Transcribe audio to text automatically

Don’t be manual!

To transcribe audio to text automatically you don’t have to be a software or web developer or even know how to code in order to automate some of the more mundane tasks on your list of things to do on the internet. There are services available that make you feel like you have an assistant who does your work automatically, with minimal instruction.

Good leaders do things ‘automatically’ – make decisions, communicate effectively, challenge and motivate people, be accountable, and measure and reward performance. And mothers certainly do things ‘automatically’ – feed their children, cry when their children cry, sacrifice sleep and free time, and clean all day!

We are used to the ease of things happening ‘automatically’ which make our days easier – booms and garages going up, planes descending and landing, doors opening before we even get close enough to touch them, escalators carrying us along with our legs not needing to move, and sensor lights that have a way of knowing exactly where we are!

Washing machines and driers have replaced scrubbing by hand and sunlight as their automation is ‘automatically’ faster. And very few people cook over a fire out of necessity, as a button on the oven heats to scorching temperatures in a matter of minutes.

Transcribe audio to text automatically – the options?

But how do we transcribe audio to text automatically?

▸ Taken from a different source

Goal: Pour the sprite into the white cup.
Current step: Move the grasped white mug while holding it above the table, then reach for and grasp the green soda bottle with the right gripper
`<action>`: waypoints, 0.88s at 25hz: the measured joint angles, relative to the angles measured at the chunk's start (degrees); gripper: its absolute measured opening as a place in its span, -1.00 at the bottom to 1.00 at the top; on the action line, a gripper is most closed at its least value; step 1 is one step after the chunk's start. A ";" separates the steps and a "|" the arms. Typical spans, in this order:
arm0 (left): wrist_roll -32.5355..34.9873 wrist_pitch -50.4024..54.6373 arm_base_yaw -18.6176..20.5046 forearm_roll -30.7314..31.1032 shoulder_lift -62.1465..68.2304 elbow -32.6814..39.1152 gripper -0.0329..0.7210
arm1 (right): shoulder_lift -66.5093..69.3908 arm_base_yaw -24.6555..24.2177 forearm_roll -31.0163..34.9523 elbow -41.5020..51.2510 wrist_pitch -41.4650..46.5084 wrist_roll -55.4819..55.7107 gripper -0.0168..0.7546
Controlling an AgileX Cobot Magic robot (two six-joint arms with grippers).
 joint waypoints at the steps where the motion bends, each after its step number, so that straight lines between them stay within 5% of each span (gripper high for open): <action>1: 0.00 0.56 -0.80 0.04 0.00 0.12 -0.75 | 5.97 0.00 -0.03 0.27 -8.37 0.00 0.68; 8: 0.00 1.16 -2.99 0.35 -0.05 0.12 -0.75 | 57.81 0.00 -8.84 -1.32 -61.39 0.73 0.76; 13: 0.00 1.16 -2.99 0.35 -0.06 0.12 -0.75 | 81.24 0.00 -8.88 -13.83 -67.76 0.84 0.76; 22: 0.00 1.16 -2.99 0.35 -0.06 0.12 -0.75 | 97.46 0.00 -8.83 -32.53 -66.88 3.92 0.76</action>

Well, there are essentially three options for this.

First, you could use software designed to transcribe audio to text automatically.

Second, you could employ a human trained to transcribe audio to text.

And third, you could use a hybrid model – a combination of software and humans – for the churning out of transcription in the best way possible: fast and accurate!

Best automatic transcription option?

The problem with software to transcribe audio to text automatically is that, even after years of study and development, accuracy is low because language is complex. The more speakers in a file, the heaviness of accents, the rapidity at which people speak, the technicality of subject matter, all serve to confound the software.

Human transcription is much more accurate, but lacks the speed of software, which produces transcripts at near to real-time.

So the hybrid model for transcribing audio to text automatically may be just the answer you need. Basically, the software transcribes quickly and people “check” the transcripts to fix the inaccuracies.